"""

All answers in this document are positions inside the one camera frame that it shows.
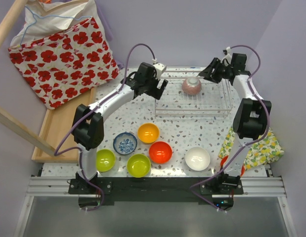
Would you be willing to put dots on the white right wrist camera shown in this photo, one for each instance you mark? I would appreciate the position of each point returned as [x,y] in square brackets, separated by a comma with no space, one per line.
[227,56]

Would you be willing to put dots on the wooden beam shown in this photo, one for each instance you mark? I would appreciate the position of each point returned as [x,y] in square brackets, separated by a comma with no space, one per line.
[17,127]

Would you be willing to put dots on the white plastic bowl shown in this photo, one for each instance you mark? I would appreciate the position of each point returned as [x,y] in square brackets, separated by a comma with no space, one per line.
[197,158]

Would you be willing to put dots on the lime green bowl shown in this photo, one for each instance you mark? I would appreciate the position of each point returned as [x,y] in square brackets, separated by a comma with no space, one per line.
[138,165]
[105,160]

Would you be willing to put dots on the grey patterned ceramic bowl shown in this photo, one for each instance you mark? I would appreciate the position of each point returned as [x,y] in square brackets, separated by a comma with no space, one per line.
[191,86]

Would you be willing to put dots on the red orange plastic bowl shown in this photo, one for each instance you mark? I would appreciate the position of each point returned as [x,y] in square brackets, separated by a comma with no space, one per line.
[160,152]

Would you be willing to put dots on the wooden pole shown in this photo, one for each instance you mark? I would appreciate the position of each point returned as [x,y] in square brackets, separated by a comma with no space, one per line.
[10,18]

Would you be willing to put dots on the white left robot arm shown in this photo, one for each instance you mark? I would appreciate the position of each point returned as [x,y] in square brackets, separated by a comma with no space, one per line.
[88,125]

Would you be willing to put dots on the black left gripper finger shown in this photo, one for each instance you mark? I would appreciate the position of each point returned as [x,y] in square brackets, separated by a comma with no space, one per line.
[162,83]
[156,93]

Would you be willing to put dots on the lemon print cloth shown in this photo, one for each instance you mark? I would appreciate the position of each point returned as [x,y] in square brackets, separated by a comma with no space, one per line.
[263,152]

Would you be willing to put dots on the white cloth bag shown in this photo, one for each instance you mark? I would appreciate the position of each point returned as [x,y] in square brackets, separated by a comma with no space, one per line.
[50,8]

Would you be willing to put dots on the white wire dish rack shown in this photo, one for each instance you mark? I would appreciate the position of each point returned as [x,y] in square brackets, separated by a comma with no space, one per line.
[213,102]

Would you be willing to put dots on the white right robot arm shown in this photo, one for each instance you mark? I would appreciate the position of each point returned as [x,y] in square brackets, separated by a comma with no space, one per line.
[250,123]

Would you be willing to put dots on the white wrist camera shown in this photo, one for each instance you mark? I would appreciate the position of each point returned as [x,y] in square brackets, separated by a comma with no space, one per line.
[227,56]
[160,69]

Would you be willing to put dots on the aluminium rail frame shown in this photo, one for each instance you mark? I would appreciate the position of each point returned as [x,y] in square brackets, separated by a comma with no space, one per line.
[261,211]

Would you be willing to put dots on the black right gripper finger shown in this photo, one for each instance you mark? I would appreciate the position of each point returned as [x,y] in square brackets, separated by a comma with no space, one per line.
[214,68]
[212,77]

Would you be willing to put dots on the left lime green bowl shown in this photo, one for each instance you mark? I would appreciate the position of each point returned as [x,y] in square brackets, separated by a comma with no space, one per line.
[105,160]

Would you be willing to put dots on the yellow orange plastic bowl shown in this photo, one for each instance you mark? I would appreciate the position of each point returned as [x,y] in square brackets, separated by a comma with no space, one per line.
[148,133]

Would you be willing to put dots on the red poppy print bag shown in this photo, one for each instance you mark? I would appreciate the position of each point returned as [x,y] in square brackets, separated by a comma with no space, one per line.
[64,65]

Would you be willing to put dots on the right lime green bowl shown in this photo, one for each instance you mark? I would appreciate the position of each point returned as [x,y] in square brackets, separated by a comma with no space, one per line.
[138,165]

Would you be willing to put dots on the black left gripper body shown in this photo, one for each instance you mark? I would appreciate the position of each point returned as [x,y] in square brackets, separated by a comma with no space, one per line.
[154,86]

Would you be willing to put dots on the wooden tray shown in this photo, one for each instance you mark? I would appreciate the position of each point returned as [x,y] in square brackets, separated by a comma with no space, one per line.
[56,125]

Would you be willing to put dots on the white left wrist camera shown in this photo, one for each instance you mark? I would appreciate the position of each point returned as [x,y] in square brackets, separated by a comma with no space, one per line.
[160,69]

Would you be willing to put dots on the blue white ceramic bowl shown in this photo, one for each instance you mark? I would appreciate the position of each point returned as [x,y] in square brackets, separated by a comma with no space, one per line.
[125,143]

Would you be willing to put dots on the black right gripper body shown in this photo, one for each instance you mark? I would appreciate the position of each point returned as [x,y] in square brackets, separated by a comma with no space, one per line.
[225,70]

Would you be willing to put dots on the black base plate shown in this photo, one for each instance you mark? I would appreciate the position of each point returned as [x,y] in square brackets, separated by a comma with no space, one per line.
[152,189]

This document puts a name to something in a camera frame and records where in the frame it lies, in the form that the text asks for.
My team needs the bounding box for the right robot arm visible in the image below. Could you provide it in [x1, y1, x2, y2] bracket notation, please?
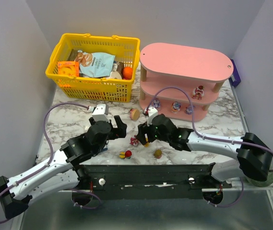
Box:
[136, 114, 273, 182]

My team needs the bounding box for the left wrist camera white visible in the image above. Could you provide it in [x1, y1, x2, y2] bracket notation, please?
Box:
[89, 104, 109, 122]

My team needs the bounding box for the pink strawberry bear toy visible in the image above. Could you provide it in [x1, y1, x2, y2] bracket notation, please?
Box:
[192, 85, 204, 100]

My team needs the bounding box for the small purple bunny toy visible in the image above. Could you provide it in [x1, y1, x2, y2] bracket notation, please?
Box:
[185, 105, 195, 115]

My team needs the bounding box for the yellow plastic shopping basket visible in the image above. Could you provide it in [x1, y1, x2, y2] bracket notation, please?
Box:
[45, 33, 140, 103]

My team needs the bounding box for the pink three-tier shelf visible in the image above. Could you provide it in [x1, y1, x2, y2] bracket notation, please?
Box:
[139, 43, 234, 122]

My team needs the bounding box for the purple bunny donut toy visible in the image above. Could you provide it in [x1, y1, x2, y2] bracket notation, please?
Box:
[151, 98, 161, 111]

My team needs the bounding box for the orange snack box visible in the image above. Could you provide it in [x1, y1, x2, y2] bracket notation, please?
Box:
[57, 61, 79, 77]

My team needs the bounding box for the light blue snack bag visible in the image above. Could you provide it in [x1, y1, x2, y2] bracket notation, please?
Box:
[75, 50, 115, 78]

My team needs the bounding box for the orange fruit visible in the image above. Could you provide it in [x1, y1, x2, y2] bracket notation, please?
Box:
[122, 67, 133, 80]

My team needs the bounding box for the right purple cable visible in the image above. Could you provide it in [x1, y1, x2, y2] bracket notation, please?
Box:
[143, 86, 273, 172]

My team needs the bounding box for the purple cable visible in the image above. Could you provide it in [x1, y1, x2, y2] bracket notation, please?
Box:
[143, 86, 273, 172]
[0, 102, 94, 225]

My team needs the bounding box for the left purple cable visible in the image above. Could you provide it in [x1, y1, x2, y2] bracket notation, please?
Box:
[0, 102, 94, 225]

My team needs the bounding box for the strawberry tart toy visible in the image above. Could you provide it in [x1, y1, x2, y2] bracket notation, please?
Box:
[130, 108, 140, 121]

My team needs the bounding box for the green textured ball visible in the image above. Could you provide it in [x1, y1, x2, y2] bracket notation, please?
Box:
[246, 172, 273, 187]

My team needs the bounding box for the purple box behind shelf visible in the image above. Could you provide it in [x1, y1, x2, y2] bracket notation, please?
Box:
[229, 59, 241, 87]

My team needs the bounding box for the red yellow mushroom toy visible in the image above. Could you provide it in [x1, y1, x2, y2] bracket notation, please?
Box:
[119, 150, 132, 159]

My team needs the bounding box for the yellow duck toy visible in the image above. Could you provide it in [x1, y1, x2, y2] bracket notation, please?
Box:
[144, 134, 149, 147]

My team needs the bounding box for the black mounting rail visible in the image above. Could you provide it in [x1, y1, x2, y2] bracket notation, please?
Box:
[75, 164, 232, 200]

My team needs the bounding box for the purple bunny cup toy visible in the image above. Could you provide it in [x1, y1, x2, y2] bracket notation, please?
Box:
[171, 102, 181, 113]

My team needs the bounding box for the olive brown round toy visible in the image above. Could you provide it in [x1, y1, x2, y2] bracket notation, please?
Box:
[154, 149, 163, 159]

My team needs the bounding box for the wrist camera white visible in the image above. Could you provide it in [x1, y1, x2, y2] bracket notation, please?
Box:
[89, 104, 109, 122]
[143, 106, 158, 126]

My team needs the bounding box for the white round container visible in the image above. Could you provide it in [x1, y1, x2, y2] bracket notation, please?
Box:
[107, 71, 122, 80]

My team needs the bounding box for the dark brown packet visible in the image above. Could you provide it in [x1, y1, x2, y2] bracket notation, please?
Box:
[67, 49, 78, 61]

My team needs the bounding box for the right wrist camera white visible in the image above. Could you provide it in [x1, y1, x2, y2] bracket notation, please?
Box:
[143, 106, 158, 126]

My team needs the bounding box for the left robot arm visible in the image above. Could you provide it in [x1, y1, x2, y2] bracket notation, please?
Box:
[0, 115, 127, 219]

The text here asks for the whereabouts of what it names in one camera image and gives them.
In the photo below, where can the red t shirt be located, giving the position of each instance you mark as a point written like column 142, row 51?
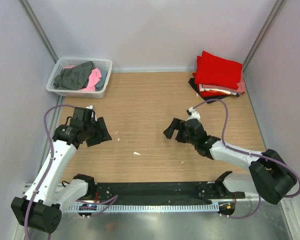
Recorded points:
column 216, row 71

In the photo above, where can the grey t shirt in basket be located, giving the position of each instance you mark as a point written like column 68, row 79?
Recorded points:
column 82, row 71

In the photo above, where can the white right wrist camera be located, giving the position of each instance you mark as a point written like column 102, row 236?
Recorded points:
column 193, row 114

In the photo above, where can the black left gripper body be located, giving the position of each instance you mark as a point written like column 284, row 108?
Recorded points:
column 89, row 127

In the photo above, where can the blue-grey t shirt in basket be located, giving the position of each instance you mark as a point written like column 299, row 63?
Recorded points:
column 99, row 86

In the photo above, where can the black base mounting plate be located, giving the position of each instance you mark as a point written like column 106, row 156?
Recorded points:
column 165, row 193

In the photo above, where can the right corner aluminium post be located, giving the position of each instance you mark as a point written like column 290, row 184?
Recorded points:
column 273, row 14

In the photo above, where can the white slotted cable duct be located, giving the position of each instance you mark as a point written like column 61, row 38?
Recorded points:
column 113, row 209

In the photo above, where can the folded white t shirt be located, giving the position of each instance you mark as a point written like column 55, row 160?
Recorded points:
column 202, row 88

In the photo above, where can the corner aluminium post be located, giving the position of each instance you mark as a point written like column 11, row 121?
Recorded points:
column 273, row 14
column 38, row 28

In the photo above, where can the folded black t shirt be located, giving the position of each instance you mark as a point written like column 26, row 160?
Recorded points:
column 195, row 88

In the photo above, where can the white plastic laundry basket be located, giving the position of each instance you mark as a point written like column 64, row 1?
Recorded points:
column 101, row 63

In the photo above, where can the folded salmon pink t shirt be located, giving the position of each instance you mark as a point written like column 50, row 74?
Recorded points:
column 241, row 87

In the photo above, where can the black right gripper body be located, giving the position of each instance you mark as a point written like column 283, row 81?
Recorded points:
column 183, row 135

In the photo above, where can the aluminium frame rail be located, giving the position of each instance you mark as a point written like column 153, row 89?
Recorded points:
column 59, row 186

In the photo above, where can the pink t shirt in basket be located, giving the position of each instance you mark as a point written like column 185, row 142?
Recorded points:
column 75, row 84

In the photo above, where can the left corner aluminium post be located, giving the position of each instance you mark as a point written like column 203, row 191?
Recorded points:
column 38, row 28

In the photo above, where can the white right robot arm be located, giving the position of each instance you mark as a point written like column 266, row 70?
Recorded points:
column 267, row 175

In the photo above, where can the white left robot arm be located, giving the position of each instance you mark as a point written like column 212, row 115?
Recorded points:
column 42, row 206

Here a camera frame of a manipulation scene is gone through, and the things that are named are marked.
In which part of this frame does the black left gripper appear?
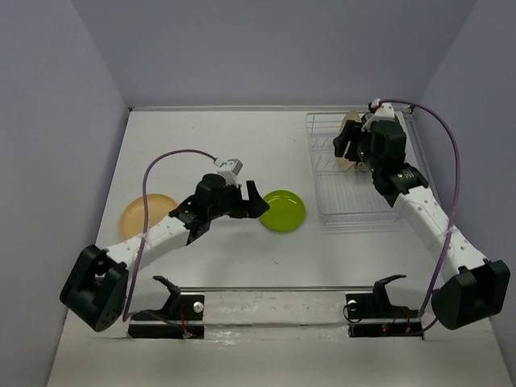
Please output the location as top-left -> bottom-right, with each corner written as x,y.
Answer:
206,180 -> 268,219

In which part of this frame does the white wire dish rack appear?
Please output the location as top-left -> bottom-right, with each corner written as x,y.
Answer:
306,112 -> 401,227

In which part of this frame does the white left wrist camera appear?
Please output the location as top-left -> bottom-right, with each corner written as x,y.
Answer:
214,158 -> 243,186

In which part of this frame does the beige plate with bird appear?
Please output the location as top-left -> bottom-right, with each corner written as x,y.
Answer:
336,110 -> 361,172

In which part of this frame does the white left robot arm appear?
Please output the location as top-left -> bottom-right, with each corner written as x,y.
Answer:
60,173 -> 269,332

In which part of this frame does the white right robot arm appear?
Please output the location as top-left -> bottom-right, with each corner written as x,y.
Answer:
333,119 -> 510,330

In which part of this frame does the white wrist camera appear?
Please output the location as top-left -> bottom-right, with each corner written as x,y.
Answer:
214,158 -> 243,186
361,98 -> 397,131

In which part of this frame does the lime green plate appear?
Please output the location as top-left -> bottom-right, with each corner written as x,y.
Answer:
260,189 -> 306,233

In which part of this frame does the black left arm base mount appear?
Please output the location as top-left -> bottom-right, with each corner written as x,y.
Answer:
127,276 -> 205,339

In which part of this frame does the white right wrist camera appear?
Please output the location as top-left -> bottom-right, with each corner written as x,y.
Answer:
361,98 -> 397,131

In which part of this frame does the plain yellow plate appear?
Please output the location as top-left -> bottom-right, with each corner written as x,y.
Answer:
119,193 -> 181,243

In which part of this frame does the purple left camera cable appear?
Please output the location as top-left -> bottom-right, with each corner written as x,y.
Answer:
122,148 -> 221,323

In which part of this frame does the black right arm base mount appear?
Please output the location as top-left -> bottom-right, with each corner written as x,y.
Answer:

"""

**Work item:** Looking through the entries, count the lines that hold the word "brown" and state that count alone.

**Result of the exercise:** 2